Nun soll der Rüstungsetat in den kommenden Jahren bei 50,1 Milliarden stabilisiert werden und zusätzlich gibt es 100 Milliarden Sondervermögen, die wohl vor allem in die Anschaffung von Rüstungsgütern fließen. Das freut nicht nur die Aktionäre der deutschen Rüstungsfirmen, deren Kurse in die Höhe schossen. Unter dem Titel »Was man nicht kaufen kann« erinnerte ein Leitartikel in der FAZ wenige Tage nach Scholz’ Rede zur »Zeitenwende« daran, dass zur wahren Wehrhaftigkeit mehr als nur Geld gehöre. Die Politik müsse auch aufhören, »den deutschen Streitkräften jedwede Tradition auszutreiben, deren Wurzeln vor der Gründung der Bundeswehr liegen«, und »die eigenen Soldaten unter Extremismusverdacht zu stellen«.

Dieser konservative Traditionssound war von der Ampelkoalition nicht zu hören, dort wird eher die Solidarität mit der Ukraine beschworen. Besonders viel Sinn ergibt das nicht. Die deutsche Aufrüstung ist zwar eine Reaktion auf den russischen Überfall, sie dient aber nicht der Ukraine, sondern Deutschland und dessen Status als informelle Führungsmacht in Europa. Die Panzer, Fregatten und Kampfflugzeuge, die Deutschland mit dem neuen Geld kaufen will, werden oft erst in vielen Jahren einsatzbereit sein. SPD und Grüne wurden in der Presse weithin dafür gelobt, mit der beschlossenen Aufrüstung über ihren Schatten gesprungen zu sein. Wirklich überraschend wäre es aber gewesen, hätte eine deutsche Bundesregierung in einer solchen Krise nicht zuerst an deutsche ­Nationalinteressen gedacht und die 100 Milliarden etwa darin investiert, ein Energieembargo gegen Russland durchzustehen.
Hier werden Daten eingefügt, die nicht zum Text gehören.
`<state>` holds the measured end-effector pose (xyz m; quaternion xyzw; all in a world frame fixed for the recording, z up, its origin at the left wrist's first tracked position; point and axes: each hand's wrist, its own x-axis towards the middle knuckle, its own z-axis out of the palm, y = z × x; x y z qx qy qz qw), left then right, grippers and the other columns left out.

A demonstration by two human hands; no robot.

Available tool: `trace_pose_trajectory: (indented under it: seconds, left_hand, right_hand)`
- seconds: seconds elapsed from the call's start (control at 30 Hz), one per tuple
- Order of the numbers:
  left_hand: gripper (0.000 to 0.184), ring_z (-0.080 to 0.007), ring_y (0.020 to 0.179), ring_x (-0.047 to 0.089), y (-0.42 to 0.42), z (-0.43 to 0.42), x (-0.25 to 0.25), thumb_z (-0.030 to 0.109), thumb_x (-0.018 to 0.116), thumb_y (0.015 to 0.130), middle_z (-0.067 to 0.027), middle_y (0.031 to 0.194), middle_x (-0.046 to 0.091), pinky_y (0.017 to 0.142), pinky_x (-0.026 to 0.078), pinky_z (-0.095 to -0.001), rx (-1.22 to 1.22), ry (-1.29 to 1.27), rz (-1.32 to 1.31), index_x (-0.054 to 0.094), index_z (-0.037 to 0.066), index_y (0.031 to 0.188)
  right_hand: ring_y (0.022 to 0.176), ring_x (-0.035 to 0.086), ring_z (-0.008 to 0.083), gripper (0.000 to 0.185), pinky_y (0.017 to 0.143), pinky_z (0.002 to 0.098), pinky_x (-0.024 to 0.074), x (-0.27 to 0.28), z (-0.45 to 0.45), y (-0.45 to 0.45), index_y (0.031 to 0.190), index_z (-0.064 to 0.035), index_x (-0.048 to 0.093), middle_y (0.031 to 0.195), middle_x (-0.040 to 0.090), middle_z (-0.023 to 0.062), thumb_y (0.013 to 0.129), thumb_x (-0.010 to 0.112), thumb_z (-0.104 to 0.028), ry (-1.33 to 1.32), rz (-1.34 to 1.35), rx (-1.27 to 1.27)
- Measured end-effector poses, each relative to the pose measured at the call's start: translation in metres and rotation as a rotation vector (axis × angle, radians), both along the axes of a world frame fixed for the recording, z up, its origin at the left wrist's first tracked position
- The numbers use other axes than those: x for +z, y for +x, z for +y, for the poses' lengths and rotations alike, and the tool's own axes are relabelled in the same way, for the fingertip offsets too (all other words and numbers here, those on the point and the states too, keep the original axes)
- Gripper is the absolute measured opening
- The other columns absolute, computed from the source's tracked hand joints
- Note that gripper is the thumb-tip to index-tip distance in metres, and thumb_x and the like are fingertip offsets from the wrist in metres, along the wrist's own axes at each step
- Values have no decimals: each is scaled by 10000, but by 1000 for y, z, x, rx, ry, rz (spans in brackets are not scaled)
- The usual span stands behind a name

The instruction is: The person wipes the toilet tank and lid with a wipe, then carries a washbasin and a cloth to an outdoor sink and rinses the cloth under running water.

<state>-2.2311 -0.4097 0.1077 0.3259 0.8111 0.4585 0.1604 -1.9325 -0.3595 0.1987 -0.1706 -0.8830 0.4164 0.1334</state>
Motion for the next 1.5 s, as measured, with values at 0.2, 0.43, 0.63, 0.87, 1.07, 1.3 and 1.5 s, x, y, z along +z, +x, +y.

Allerdings ist es auch Quatsch, wenn einige linke Publikationen wie Jacobin nun die Kriegskredite zu Beginn des Ersten Weltkriegs bemühen, um vor einem neuen deutschen Militarismus unter Mithilfe der SPD zu warnen. Viel naheliegender wäre der Vergleich zu Willy Brandts »Ostpolitik«, als die BRD weit hochgerüsteter war als heutzutage. Die Analogie zu 1914 ist wohl eher der Versuch, nach den Ereignissen der vergangenen Wochen wieder festen Boden unter die Füße zu bekommen: Der Feind steht im eigenen Land, die Nato-Aufrüstung ist das eigentliche Problem – man kennt es.

Solche Warnungen vor der deutschen Militärmacht häufen sich, seit Deutschland 2015 begann, seinen Wehretat wieder sukzessive zu erhöhen. Analytisch führte das eher in die Irre. Nicht weil die Bundeswehr unterstützenswert wäre, sondern weil eine solche Kritik verfehlt, was die deutsche Außenpolitik in der Vergangenheit eigentlich so scheußlich machte. Es war ja gerade nicht militärische Kraftmeierei, sondern eine eiskalte Germany-first-Friedenspolitik, mit der Deutschland bisher seine Nationalinteressen durchgesetzt hat. Mit dem Nato-Schutz der USA im Rücken hat die BRD gegen den Willen osteuropäischer Staaten Nord Stream 2 durchgedrückt, seine Fühler in den Iran ausgestreckt und in China den größten PKW-Markt der Welt erschlossen. Eine starke Armee war dafür nicht nur unnötig, sondern wäre vielleicht sogar störend gewesen. Deutschland verstand sich als wiedergutgewordene Friedensmacht und konnte gerade deshalb mit gutem Gewissen und viel Selbstgerechtigkeit die Rolle als führende Wirtschaftsmacht Europas einnehmen. Das – und nicht der altbackene Offizierston des FAZ-Leitartikels – machte die deutsche Außenpolitik im 21. Jahrhundert so hässlich.

Aber womöglich ändert sich das jetzt. Denn auch die Analogie zur deutschen Aufrüstung während des Kalten Kriegs funktioniert nicht so ganz. Deutschland war damals noch geteilt und von den Alliierten eingehegt. Mittlerweile ist die BRD das bevölkerungsreichste Land Westeuropas – und vielleicht bald eine führende Militärmacht in einer EU, die sich zumindest darauf einstellt, irgendwann strategisch »autonom« von den USA zu werden.